Die ersten Europaspiele bieten Chance, zu Unrecht inhaftierte Aktivisten freizulassen

(Berlin) - Bundeskanzlerin Angela Merkel soll den aserbaidschanischen Präsidenten Ilham Aliyev auffordern, zu Unrecht inhaftierte führende Menschenrechtsverteidiger, Journalisten und andere Regierungskritiker freizulassen, so Human Rights Watch. Merkel trifft Aliyev am 21. Januar 2015 in Berlin, um über die bilateralen Beziehungen, Energiepolitik und andere Themen zu sprechen.

Mit zunehmender Härte geht Aserbaidschan gegen kritische Stimmen vor: Die Behörden inhaftierten allein im Jahr 2014  mehr als 30 Regierungskritiker. Das Land hat auch gesetzliche Änderungen und weitere reskritive Maßnahmen verabschiedet, die nahezu jeglichen Spielraum für unabhängige Gruppen aufheben.

„Merkel soll die Chance nicht verpassen, den aserbaidschanischen Präsidenten öffentlich wie auch hinter geschlossenen Türen zu drängen, den Angriff auf die Menschenrechte zu stoppen“,  sagte Hugh Williamson, Leiter der Abteilung Europa und Zentralasien von Human Rights Watch. „Die Vorwürfe gegen diese Aktivisten sind politisch motiviert. Frau Merkel kann hier etwas bewirken und deren Freiheit sichern.“

In den letzten Jahren hat die aserbaidschanische Regierung immer wieder fingierte Tatvorwürfe, wie den Besitz von Betäubungsmitteln und Waffen, Steuerhinterziehung, Hooliganismus, Aufhetzung und sogar Landesverrat, verwendet, um mindestens 34 Menschenrechtsverteidiger, politische und zivile Aktivisten, Journalisten und Blogger zu verurteilen oder zu inhaftieren. Andere verließen deshalb das Land oder sind in den Untergrund gegangen.

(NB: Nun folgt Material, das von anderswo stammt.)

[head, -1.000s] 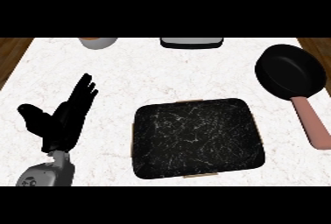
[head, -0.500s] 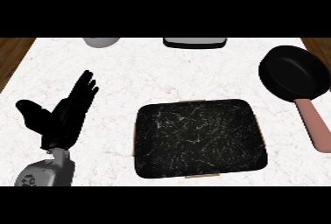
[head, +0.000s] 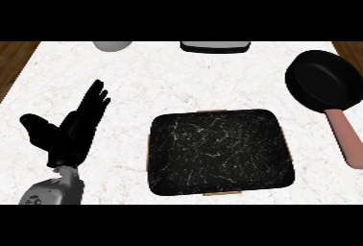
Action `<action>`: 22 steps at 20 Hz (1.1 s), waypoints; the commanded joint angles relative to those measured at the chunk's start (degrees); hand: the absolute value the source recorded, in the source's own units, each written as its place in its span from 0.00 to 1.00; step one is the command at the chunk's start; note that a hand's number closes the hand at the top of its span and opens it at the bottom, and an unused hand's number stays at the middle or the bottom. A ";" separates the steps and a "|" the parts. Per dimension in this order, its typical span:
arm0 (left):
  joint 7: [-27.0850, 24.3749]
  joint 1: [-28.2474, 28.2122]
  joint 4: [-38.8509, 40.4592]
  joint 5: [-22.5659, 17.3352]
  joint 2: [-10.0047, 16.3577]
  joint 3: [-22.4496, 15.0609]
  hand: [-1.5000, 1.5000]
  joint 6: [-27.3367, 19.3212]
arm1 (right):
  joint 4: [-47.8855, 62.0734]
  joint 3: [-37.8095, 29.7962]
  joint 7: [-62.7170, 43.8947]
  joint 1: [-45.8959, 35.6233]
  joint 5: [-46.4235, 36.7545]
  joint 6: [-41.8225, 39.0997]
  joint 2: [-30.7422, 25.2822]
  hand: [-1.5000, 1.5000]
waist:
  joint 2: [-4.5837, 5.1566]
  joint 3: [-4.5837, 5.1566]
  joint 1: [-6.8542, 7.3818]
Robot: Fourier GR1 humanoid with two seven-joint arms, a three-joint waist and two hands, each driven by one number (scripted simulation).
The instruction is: Pick the bell pepper from the tray and place it in the pot
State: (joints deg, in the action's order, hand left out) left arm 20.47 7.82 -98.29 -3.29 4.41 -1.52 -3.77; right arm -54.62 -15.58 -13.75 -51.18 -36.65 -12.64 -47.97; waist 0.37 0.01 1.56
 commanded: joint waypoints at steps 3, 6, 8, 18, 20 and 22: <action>1.88 0.57 -1.35 -0.22 0.11 -0.08 0.50 0.10 | 13.84 2.46 7.31 -2.90 -2.33 0.99 2.48 1.00 | 0.13 -0.05 0.36; -1.41 -0.39 0.24 1.39 -0.36 -0.80 0.50 -0.14 | 18.09 -1.55 -1.21 -7.03 0.65 3.21 7.67 0.00 | 0.24 -0.04 0.92; -0.85 0.45 0.57 1.53 -1.68 -1.59 0.50 -0.88 | 21.84 -3.44 2.90 -5.21 1.98 3.37 6.47 0.00 | 0.21 -0.07 0.12; -1.89 -0.60 0.47 -0.09 0.45 0.47 0.50 1.38 | 25.47 -15.22 10.61 -7.19 10.96 16.70 7.91 0.00 | 0.30 -0.14 0.37; -2.07 0.32 1.93 0.91 -0.73 -0.03 0.50 0.04 | 25.21 -17.32 14.19 -6.88 12.54 19.83 7.80 0.00 | 0.34 -0.14 0.00; -2.04 0.13 1.78 0.66 -1.04 -0.07 0.50 0.00 | 27.32 -19.84 14.66 -8.05 13.81 18.97 2.51 0.00 | 0.50 -0.15 0.27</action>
State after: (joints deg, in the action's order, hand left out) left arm 18.63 7.92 -96.71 -2.28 3.63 -1.72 -3.85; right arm -29.08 -31.12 -2.40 -58.61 -25.43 2.80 -41.97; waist 0.68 -0.12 1.65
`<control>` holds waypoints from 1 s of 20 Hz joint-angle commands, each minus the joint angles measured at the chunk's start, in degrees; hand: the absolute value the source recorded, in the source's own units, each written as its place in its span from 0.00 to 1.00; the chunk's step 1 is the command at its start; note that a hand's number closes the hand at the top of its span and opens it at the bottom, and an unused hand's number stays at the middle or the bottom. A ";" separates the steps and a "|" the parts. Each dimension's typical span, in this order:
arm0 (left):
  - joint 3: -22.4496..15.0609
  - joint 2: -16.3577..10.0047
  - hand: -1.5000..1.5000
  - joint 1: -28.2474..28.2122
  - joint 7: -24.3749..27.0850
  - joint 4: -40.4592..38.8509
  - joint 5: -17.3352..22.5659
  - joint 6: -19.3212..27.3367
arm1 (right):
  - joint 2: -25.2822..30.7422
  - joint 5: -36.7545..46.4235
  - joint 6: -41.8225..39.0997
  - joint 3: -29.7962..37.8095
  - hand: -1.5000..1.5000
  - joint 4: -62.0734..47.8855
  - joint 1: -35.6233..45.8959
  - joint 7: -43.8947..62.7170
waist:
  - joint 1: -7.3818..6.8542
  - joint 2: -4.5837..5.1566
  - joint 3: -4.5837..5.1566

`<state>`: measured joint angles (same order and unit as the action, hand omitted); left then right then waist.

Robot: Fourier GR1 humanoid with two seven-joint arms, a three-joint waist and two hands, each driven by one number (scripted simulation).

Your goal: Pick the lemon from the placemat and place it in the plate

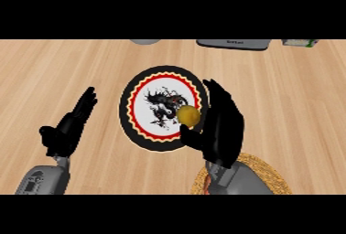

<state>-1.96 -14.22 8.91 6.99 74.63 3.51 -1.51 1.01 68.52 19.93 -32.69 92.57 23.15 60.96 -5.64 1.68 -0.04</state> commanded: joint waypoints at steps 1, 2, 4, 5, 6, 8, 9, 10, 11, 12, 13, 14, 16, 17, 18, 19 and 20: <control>0.30 0.01 0.50 0.37 -0.11 -0.96 0.27 -0.40 | -0.96 -4.43 13.73 2.38 0.00 -8.82 6.92 6.45 | 0.17 -0.25 -0.05; -0.03 -0.05 0.50 0.72 -0.71 -0.12 -0.02 -0.26 | -0.97 -4.29 15.48 2.47 0.00 -10.11 8.79 7.35 | -0.13 -0.41 -0.06; 0.20 -0.49 0.50 -1.74 0.76 -0.50 0.32 -1.15 | -0.97 -3.86 21.58 4.29 0.00 -9.93 9.77 5.98 | 0.17 -0.69 -0.06; 0.28 1.03 0.50 -0.43 0.92 -1.64 0.30 0.06 | -0.98 -4.31 24.58 3.88 0.00 -8.98 9.84 5.97 | 1.19 -0.73 -0.04; 1.92 -0.63 0.50 0.90 -0.11 -2.09 0.67 0.08 | -0.98 -5.68 27.74 6.73 0.00 -10.80 8.93 3.17 | 1.74 -0.49 -0.10; 0.99 -0.41 0.50 -1.48 0.06 -0.85 0.07 0.10 | -0.98 -7.22 33.79 4.92 0.00 -10.28 7.04 2.79 | 2.04 -1.04 -0.12; 0.66 0.06 0.50 -0.95 -0.57 0.20 -0.08 0.60 | -0.99 -8.58 35.90 4.69 0.00 -9.79 6.79 2.82 | 2.35 -1.21 -0.13; 1.37 -0.76 0.50 -1.29 -0.34 0.07 0.00 0.47 | -0.99 -10.81 39.41 2.54 0.00 -9.80 4.48 0.81 | 2.57 -1.17 -0.13; 1.71 0.12 0.50 -2.95 2.74 -1.97 -0.16 0.89 | -0.99 -12.14 41.18 4.48 0.00 -8.99 3.98 -1.71 | 3.36 -1.09 -0.08; 1.56 -0.48 0.50 -2.76 0.26 -0.34 -0.27 1.00 | -0.99 -14.55 42.82 4.57 0.00 -10.08 3.51 -3.43 | 3.44 -1.20 -0.12; 1.94 -0.04 0.50 -3.22 1.63 -1.01 -0.12 1.15 | -0.99 -15.32 44.43 2.10 0.00 -8.29 0.79 -4.70 | 4.19 -1.38 -0.07; 1.89 -0.39 0.50 -3.80 -0.19 1.24 0.36 0.91 | -1.00 -15.54 43.53 2.86 0.00 -3.93 -2.58 -7.05 | 5.04 -1.71 -0.09; 3.59 -1.17 0.50 -4.69 4.67 -2.34 0.23 0.11 | -0.51 -18.08 46.41 0.42 0.00 -3.68 -6.86 -13.08 | 5.38 -1.55 -0.02; 4.35 -2.48 0.50 -3.24 2.21 -1.78 1.56 -1.50 | 0.92 -20.45 48.53 -1.06 0.00 -2.83 -10.24 -15.47 | 5.48 -1.55 -0.05; 2.56 -0.34 0.50 -3.82 -1.83 1.78 -0.10 1.54 | 3.59 -24.68 47.22 -1.09 0.00 -3.04 -9.88 -18.44 | 5.30 -1.62 -0.04; 4.42 -1.80 0.50 -3.74 2.57 -1.83 1.25 -1.54 | 5.18 -28.63 48.65 -2.10 0.00 -3.02 -9.94 -21.76 | 5.30 -1.54 -0.02; 3.97 -2.14 0.50 -7.26 -0.70 4.52 1.78 -1.17 | 7.81 -28.83 46.39 -3.87 0.00 2.98 -14.69 -22.05 | 5.31 -1.76 -0.04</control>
<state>1.36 -15.62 4.68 7.90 74.99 4.39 -1.91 4.01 46.58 61.69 -32.98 89.74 15.40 44.38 -0.77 0.16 -0.09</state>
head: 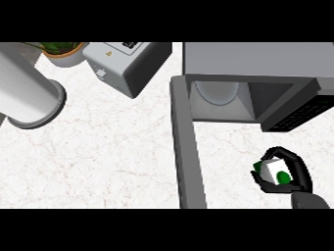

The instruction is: Pick up the milk, place it into the microwave and close the microwave

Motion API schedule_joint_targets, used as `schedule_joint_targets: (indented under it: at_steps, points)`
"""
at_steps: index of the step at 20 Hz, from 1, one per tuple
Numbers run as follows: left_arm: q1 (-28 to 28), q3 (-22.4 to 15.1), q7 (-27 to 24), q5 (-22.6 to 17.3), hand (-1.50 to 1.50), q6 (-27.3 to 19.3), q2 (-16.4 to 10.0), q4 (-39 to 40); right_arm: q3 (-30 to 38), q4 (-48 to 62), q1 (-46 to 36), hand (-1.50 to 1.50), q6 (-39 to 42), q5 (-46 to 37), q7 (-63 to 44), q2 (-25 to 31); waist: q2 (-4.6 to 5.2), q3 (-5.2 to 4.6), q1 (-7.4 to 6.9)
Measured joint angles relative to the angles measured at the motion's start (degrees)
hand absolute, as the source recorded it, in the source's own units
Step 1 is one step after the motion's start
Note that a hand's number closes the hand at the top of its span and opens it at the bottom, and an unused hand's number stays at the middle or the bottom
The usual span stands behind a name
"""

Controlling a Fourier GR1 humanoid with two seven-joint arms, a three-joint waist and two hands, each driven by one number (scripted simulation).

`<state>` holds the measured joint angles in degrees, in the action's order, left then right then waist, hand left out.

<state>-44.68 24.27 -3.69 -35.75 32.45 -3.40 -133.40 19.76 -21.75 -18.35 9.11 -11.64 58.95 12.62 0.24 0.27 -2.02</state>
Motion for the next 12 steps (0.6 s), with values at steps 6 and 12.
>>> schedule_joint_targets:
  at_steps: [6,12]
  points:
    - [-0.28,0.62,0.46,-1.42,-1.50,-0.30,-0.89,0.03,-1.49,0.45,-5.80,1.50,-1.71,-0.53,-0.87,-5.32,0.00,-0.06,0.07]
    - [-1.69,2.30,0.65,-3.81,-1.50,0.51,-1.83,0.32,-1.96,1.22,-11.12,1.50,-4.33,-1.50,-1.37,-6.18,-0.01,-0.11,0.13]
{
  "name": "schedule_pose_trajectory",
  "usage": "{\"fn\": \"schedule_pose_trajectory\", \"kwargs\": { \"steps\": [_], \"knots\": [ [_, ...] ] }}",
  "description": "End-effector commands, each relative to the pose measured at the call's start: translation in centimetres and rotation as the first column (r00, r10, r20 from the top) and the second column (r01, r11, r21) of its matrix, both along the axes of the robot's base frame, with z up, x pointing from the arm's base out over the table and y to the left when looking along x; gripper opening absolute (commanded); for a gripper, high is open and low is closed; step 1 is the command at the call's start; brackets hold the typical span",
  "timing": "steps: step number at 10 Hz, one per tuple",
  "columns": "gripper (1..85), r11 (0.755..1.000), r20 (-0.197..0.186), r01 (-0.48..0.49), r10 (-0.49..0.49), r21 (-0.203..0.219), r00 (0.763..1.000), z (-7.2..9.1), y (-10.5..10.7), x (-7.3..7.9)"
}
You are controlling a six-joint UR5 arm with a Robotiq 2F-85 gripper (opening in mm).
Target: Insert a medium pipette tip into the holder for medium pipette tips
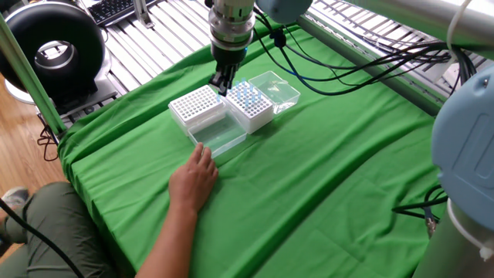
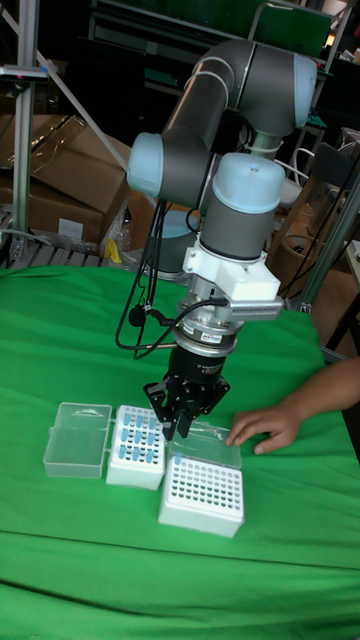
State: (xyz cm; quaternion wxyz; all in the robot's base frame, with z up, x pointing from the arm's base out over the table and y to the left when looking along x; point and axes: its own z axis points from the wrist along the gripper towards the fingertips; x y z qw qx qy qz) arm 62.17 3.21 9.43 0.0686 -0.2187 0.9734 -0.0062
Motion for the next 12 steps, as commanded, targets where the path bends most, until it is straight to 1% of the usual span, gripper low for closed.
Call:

Im Rahmen von laufenden polizeilichen Untersuchungen gegen ausländische Geldgeber haben auf Erlass der Staatsanwaltschaft Gerichte die Bankkonten von mindestens 50 Nichtregierungsorgansationen, in einigen Fällen auch von deren Mitarbeitern, eingefroren. Dadurch wurden mindestens drei der etabliertesten Menschenrechtsorganisationen des Landes gezwungen, ihre Arbeit einzustellen, und auch viele andere Organisationen mussten ihre Tätigkeit beenden.

Vor dem Hintergrund des zunehmend harten Vorgehens gegenüber kritischen Stimmen bereitet sich Aserbaidschan auf die Ausrichtung der ersten Europaspiele vor, eine große Sportveranstaltung, die das internationale Ansehen des Landes steigern soll. Der Wettbewerb in verschiedenen Disziplinen, der vom 12. bis 28. Juni in Baku stattfindet, wird zum ersten Mal überhaupt veranstaltet - mit dabei sind viele Nationalmannschaften aus europäischen Ländern.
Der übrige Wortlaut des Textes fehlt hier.